La ministre Fatima Camara sur le plafonnement des prix de denrées : ‘’Notre rôle n’est pas de bloquer le marché, mais de l’encadrer’’
Dans le but de stabiliser les prix des denrées de première nécessité sur le marché guinéen, le ministère de l’industrie et du commerce a signé un protocole d’accord avec la Chambre du commerce, de l’industrie et de l’artisanat de Guinée ainsi que la direction générale des douanes.

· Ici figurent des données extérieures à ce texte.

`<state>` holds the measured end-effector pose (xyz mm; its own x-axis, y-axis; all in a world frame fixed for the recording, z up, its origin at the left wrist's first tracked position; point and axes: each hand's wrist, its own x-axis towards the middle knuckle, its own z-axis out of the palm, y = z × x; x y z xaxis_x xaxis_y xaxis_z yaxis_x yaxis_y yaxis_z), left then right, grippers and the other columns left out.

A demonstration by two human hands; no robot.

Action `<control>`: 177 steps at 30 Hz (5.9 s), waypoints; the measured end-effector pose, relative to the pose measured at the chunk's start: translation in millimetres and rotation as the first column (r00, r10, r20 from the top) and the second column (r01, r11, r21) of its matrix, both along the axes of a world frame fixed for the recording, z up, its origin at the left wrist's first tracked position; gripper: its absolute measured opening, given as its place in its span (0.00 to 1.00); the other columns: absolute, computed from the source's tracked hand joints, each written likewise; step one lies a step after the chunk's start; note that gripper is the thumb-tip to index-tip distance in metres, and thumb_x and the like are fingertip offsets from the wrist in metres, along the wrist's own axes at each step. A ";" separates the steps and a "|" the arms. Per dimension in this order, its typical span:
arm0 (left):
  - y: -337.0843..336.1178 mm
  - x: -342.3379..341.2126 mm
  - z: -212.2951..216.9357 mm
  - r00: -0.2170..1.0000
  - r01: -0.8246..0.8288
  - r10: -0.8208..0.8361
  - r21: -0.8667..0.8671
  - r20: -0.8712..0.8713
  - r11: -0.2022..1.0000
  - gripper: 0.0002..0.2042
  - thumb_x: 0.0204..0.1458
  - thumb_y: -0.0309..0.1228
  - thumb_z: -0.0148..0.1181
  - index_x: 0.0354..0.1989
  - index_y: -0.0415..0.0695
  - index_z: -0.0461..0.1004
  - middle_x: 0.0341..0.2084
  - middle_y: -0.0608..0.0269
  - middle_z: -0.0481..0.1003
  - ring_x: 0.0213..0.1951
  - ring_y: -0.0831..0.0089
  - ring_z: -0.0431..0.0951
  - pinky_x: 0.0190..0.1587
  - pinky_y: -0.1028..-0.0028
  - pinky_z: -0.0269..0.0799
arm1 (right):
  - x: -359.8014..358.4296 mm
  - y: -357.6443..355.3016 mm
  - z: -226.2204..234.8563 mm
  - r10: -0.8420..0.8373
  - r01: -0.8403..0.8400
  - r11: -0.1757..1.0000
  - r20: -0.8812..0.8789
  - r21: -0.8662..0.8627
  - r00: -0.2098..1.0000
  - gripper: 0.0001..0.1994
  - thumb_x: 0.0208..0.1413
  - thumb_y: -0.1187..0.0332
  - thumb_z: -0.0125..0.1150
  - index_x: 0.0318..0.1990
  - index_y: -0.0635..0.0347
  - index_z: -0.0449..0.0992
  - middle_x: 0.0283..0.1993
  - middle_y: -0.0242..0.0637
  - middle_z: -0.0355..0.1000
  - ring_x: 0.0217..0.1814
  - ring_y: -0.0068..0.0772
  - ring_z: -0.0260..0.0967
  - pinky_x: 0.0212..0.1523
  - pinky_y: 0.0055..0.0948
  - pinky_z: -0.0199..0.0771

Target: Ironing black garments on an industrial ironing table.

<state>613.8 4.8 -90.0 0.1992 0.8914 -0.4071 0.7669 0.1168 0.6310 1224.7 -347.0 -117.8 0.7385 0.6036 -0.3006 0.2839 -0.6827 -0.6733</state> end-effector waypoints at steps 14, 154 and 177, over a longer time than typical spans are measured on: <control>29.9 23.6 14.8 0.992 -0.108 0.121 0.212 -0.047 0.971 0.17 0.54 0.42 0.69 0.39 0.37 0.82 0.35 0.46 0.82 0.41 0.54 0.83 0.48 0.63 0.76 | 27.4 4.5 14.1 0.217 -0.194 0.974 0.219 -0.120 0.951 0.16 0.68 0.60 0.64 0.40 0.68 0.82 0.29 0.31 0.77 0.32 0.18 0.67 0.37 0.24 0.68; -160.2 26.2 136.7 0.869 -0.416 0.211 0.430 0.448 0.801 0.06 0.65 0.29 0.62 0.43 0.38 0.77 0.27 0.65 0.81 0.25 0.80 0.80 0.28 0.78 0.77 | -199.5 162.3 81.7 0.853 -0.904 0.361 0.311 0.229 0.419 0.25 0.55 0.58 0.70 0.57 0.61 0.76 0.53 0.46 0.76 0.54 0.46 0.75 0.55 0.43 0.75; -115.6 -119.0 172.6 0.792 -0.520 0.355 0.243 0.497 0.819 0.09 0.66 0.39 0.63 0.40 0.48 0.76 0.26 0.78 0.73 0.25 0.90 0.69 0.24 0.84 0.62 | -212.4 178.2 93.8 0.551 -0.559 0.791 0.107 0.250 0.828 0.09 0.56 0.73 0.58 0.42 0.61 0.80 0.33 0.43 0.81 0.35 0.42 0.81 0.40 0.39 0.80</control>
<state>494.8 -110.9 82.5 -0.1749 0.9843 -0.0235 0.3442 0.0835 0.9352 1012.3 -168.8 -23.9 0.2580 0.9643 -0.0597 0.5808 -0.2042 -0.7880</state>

Pour la ministre de l’industrie et du commerce, ‘’l’objectif est d’encadrer les prix de certaines denrées de grande consommation. Cet accord est applicable du 17 février au 30 juin 2026. Il résulte d’un dialogue constructif entre l’État et les acteurs du secteur privé, avec pour objectif de protéger les ménages tout en préservant l’équilibre du marché’’.
Tout en rappelant qu’en Guinée, ‘’l’économie de marché repose sur la libre concurrence’’, Fatima Camara souligne que ‘’les prix sont fixés normalement selon l’offre et la demande, c’est le fonctionnement naturel d’un marché dynamique. Mais lorsque les produits essentiels consommés chaque jour par nos familles connaissent des variations importantes, l’État a le devoir d’agir avec mesures et responsabilités. Notre rôle n’est pas de bloquer le marché, mais de l’encadrer lorsque l’intérêt général l’exige’’.
Elle précise qu’à Conakry, ‘’des ajustements ont été opérés, notamment sur le riz blanc de 50 kg, qui passe de 270 000 à 260 000 francs guinéens, soit une baisse d’environ 4 %. Pour l’oignon de 25 kg, il passe de 290 000 à 270 000 francs guinéens, soit une baisse d’environ 7 %. D’autres produits restent à leur niveau précédent, à savoir le riz étuvé de 50 kg à 280 000 francs guinéens, la farine de 50 kg à 360 000 francs guinéens, le sucre de 50 kg à 350 000 francs guinéens, et l’huile de 20 litres à 305 000 francs guinéens’’.
Concernant la volaille, elle rappelle que ‘’le produit importé est sensible aux variations internationales. Nous avons opté pour un ajustement encadré afin de garantir sa disponibilité tout en protégeant le consommateur. Le poulet entier de 10 kg est plafonné à 310 000 francs guinéens. Les cuisses de poulet de 10 kg sont plafonnées à 220 000 francs guinéens. Deux produits sont désormais explicitement encadrés au détail, à savoir le riz de 25 kg plafonné à 180 000 francs guinéens, et le lait en poudre de 25 kg plafonné à 980 000 francs guinéens. Je tiens aussi à préciser que ces prix plafonds déterminent le maximum à ne pas dépasser’’.
La ministre Camara annonce la mise en place d’un dispositif pour veiller à l’application de cette mesure. ‘’Nos services compétents assureront un suivi régulier de l’application de ces mesures dans un esprit d’accompagnement et de dialogue avec les acteurs du marché’’, déclare-t-elle, avant d’inviter ‘’les concitoyens à faire preuve de calme et de sens de responsabilité, et à s’informer sur les prix plafonds officiels. En cas d’écart significatif, ils peuvent utiliser le numéro 142. Dès qu’ils appelleront, ils verront que nos services se saisiront du problème pour y remédier’’.